* _WHAT YOU SHOULD DO_
Collect all lines containing the word "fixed" from the data.

(Records from a dataset)
================================

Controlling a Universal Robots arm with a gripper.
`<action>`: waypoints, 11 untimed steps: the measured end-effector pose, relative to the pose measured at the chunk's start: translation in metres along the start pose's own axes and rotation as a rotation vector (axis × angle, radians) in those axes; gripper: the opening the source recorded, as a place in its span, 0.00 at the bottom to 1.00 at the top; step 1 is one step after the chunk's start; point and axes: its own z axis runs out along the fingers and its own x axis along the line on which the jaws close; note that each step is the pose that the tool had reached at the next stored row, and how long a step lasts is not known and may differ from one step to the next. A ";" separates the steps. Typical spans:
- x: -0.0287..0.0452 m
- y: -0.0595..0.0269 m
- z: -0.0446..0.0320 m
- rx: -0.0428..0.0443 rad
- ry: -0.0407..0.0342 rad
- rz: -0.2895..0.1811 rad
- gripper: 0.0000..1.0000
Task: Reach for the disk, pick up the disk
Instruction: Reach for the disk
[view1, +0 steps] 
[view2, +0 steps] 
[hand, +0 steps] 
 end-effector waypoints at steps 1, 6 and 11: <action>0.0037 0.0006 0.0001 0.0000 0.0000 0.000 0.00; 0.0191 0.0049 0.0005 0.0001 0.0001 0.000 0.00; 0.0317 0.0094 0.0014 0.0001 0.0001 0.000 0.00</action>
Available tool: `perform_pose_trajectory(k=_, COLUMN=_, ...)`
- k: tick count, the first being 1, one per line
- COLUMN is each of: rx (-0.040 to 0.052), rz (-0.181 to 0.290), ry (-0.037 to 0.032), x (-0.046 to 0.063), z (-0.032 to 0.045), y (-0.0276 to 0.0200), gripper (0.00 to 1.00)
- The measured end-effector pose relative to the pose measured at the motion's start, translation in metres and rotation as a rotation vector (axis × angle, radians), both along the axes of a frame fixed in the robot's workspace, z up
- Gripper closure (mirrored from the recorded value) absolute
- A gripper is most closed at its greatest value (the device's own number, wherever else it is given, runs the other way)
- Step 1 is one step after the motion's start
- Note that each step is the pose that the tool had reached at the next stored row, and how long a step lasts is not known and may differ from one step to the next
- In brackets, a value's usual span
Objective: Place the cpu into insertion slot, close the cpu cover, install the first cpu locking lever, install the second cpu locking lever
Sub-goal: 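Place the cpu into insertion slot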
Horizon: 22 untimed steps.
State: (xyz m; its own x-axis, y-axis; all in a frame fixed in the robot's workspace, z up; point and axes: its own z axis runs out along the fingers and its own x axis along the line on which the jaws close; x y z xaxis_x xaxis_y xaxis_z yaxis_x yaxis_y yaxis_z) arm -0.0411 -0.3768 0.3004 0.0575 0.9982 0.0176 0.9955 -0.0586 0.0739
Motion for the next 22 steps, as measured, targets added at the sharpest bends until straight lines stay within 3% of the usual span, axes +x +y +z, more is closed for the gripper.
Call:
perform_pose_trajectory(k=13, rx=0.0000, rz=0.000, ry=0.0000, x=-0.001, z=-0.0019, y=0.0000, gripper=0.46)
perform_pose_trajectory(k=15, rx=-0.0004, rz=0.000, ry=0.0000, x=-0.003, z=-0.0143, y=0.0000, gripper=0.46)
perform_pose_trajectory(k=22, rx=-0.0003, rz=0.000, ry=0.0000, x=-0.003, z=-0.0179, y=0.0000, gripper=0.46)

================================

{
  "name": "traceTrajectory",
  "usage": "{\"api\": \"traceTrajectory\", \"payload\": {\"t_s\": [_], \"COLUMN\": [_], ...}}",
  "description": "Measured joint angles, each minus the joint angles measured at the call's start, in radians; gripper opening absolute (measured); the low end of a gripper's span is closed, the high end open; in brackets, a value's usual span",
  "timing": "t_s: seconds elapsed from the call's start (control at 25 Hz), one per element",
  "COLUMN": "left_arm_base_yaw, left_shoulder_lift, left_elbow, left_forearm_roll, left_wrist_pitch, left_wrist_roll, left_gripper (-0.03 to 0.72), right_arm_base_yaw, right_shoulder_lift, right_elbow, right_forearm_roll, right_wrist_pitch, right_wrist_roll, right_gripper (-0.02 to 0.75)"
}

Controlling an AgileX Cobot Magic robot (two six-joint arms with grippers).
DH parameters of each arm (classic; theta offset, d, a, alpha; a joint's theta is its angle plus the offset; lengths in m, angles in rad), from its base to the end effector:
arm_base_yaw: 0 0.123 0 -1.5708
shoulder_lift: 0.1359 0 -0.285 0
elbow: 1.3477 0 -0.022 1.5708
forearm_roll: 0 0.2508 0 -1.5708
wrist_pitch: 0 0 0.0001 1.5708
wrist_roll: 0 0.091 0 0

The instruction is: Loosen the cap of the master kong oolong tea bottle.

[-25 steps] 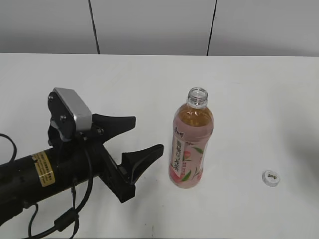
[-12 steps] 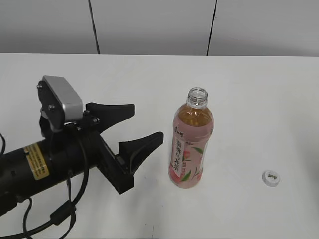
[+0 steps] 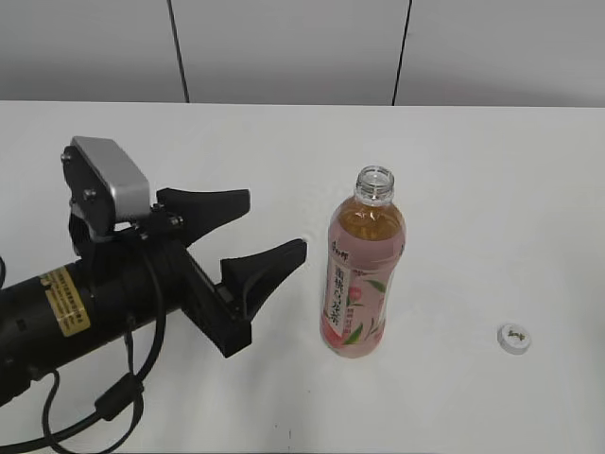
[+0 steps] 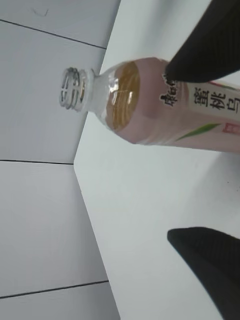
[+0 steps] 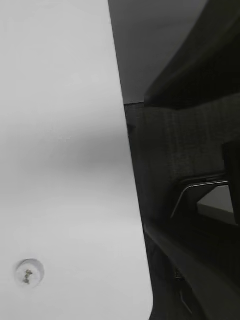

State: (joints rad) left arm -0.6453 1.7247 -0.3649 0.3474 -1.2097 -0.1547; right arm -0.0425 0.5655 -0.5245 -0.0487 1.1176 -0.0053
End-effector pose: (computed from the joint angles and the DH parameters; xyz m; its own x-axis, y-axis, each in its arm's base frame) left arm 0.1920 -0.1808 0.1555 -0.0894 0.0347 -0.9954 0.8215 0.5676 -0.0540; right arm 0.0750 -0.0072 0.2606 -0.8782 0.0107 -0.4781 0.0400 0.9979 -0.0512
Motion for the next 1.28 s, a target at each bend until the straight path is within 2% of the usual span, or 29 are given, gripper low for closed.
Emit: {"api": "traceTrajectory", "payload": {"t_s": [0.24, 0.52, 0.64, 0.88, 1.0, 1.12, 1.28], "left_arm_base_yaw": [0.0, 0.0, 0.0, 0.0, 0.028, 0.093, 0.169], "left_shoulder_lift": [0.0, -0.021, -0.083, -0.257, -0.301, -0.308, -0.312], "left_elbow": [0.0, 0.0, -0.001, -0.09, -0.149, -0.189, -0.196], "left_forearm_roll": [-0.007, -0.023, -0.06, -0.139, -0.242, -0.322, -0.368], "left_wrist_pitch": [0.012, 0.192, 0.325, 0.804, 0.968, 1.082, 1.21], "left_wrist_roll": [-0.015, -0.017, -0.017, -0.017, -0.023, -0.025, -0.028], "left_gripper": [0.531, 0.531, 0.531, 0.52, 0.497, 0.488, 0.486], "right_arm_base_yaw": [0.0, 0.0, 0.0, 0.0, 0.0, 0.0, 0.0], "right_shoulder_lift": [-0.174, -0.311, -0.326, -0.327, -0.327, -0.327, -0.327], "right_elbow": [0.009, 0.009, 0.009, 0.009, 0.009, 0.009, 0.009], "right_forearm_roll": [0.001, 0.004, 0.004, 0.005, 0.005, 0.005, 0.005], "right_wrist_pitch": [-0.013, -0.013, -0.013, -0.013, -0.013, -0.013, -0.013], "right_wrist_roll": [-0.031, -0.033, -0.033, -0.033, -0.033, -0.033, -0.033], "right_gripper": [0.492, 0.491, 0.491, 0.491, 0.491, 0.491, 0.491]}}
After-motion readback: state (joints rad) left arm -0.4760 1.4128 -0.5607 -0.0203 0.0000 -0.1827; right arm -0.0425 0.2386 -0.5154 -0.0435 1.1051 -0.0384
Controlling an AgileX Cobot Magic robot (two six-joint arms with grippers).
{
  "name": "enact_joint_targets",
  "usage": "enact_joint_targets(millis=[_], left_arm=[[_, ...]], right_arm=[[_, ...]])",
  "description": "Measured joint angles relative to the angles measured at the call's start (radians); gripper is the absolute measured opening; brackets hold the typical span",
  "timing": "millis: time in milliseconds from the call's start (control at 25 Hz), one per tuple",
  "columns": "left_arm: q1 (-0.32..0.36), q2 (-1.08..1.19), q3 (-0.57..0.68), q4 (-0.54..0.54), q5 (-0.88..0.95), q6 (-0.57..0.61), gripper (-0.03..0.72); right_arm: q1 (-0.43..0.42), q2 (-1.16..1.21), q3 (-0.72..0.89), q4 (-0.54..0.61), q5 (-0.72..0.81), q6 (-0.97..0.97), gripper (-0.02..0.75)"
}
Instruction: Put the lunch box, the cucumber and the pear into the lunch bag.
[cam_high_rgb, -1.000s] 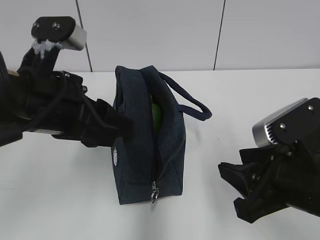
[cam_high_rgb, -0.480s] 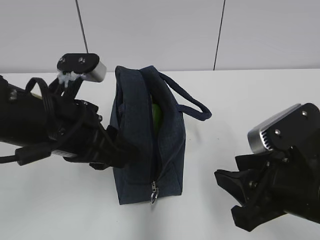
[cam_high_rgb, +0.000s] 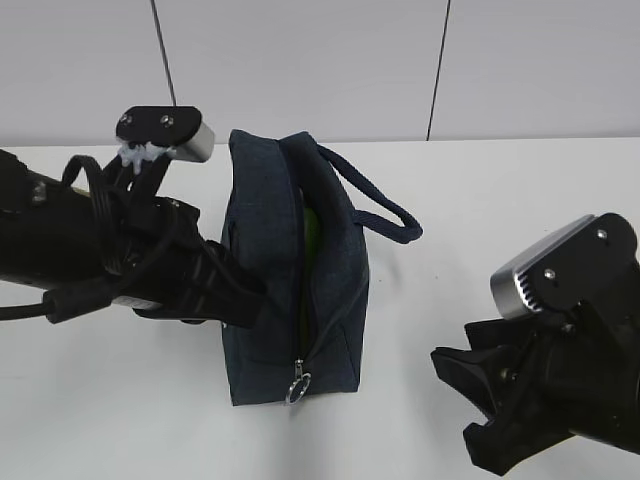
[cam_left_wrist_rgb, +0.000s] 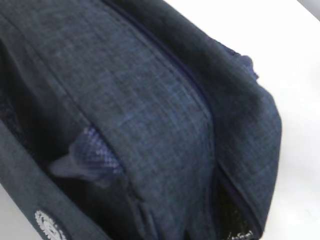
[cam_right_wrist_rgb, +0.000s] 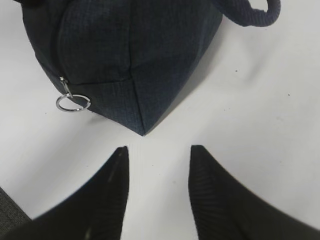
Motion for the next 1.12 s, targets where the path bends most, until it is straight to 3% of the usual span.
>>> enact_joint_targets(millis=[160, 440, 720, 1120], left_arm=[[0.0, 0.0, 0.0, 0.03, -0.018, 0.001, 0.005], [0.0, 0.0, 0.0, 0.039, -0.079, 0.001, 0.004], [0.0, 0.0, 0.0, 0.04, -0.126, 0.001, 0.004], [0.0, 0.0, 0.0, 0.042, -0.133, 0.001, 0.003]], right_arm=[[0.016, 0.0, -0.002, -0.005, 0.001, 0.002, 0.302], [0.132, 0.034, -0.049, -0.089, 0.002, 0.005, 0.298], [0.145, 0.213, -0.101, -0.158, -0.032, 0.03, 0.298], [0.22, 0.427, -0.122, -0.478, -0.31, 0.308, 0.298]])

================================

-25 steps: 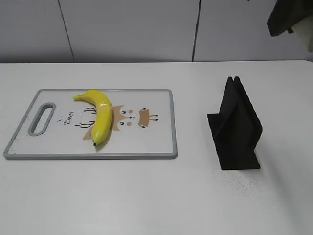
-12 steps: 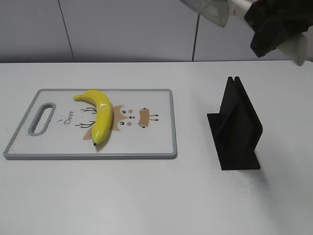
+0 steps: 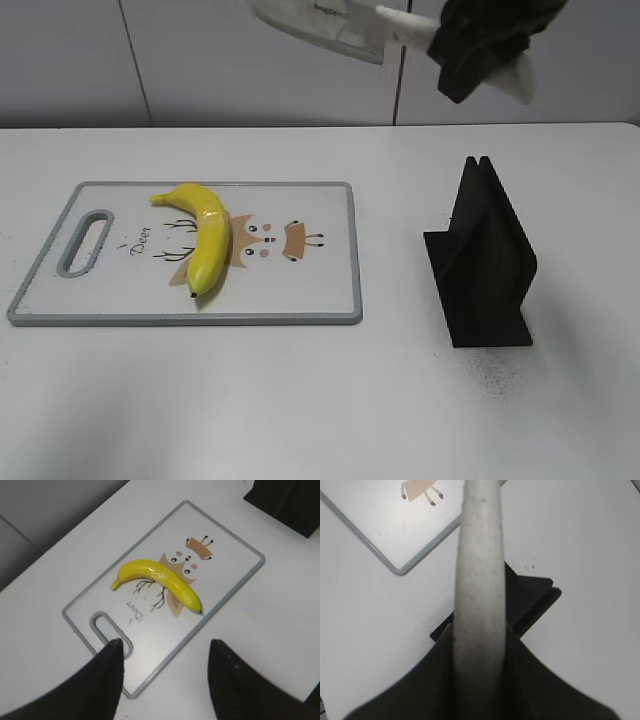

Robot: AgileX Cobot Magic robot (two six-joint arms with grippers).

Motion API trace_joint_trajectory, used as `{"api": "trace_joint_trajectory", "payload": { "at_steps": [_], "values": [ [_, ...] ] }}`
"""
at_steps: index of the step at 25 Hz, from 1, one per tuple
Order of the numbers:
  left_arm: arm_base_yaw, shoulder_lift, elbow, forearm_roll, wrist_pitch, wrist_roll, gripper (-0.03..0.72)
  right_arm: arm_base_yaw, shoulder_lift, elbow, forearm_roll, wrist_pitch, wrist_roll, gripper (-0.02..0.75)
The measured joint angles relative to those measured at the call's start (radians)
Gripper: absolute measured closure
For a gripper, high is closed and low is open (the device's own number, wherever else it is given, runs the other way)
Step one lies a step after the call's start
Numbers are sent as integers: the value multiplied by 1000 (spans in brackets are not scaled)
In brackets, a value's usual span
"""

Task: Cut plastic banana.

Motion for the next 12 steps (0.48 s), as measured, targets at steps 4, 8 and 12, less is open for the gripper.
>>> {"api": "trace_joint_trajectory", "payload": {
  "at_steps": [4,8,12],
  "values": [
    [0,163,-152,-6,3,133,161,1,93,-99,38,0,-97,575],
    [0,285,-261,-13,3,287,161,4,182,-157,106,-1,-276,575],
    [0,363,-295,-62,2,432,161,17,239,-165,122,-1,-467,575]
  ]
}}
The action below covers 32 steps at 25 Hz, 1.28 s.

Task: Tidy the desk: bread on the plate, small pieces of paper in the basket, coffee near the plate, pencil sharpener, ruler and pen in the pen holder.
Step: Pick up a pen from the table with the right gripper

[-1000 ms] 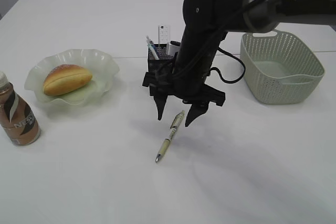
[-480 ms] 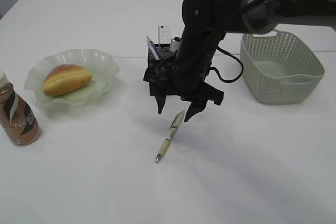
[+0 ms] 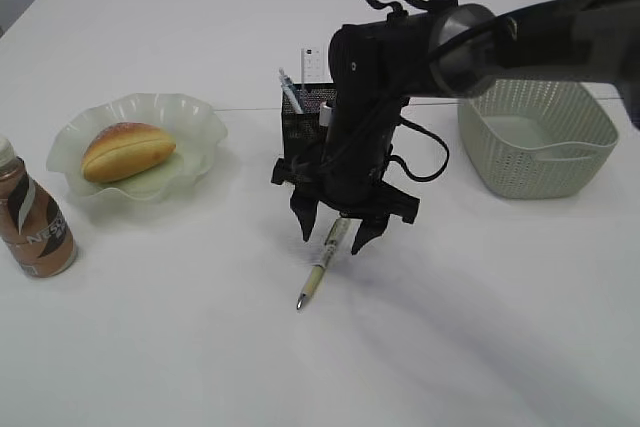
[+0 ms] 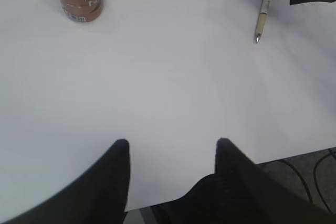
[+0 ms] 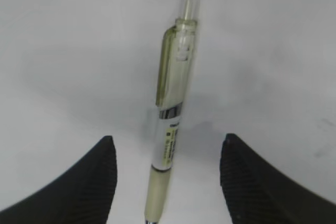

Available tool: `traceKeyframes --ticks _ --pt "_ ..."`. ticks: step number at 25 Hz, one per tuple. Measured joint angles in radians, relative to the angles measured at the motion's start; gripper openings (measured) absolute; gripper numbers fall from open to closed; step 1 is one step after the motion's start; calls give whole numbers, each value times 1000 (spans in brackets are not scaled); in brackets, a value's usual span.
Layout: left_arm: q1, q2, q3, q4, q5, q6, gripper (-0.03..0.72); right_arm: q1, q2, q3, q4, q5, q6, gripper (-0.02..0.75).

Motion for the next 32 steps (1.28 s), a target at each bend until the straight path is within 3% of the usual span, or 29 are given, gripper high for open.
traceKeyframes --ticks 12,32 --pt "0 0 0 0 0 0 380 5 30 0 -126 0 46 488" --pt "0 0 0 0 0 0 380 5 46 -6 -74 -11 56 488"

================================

* _RESPONSE AREA_
- The measured end-effector pose relative to the pose measured at the motion's start, translation in metres and rotation as a rotation vector (axis × angle, radians), both along the axes of a frame fixed in the robot's workspace, z up
State: (xyz m; its own x-axis, y-axis; all in a frame fixed in the robot's workspace, z up; point and axes: its own z axis runs out along the fingers and its own x axis along the line on which the jaws close; x y z xaxis_x xaxis_y xaxis_z yaxis_x yaxis_y yaxis_z) arm -0.0411 -0.3768 0.3004 0.0575 0.9982 0.0176 0.9955 -0.0586 0.0739

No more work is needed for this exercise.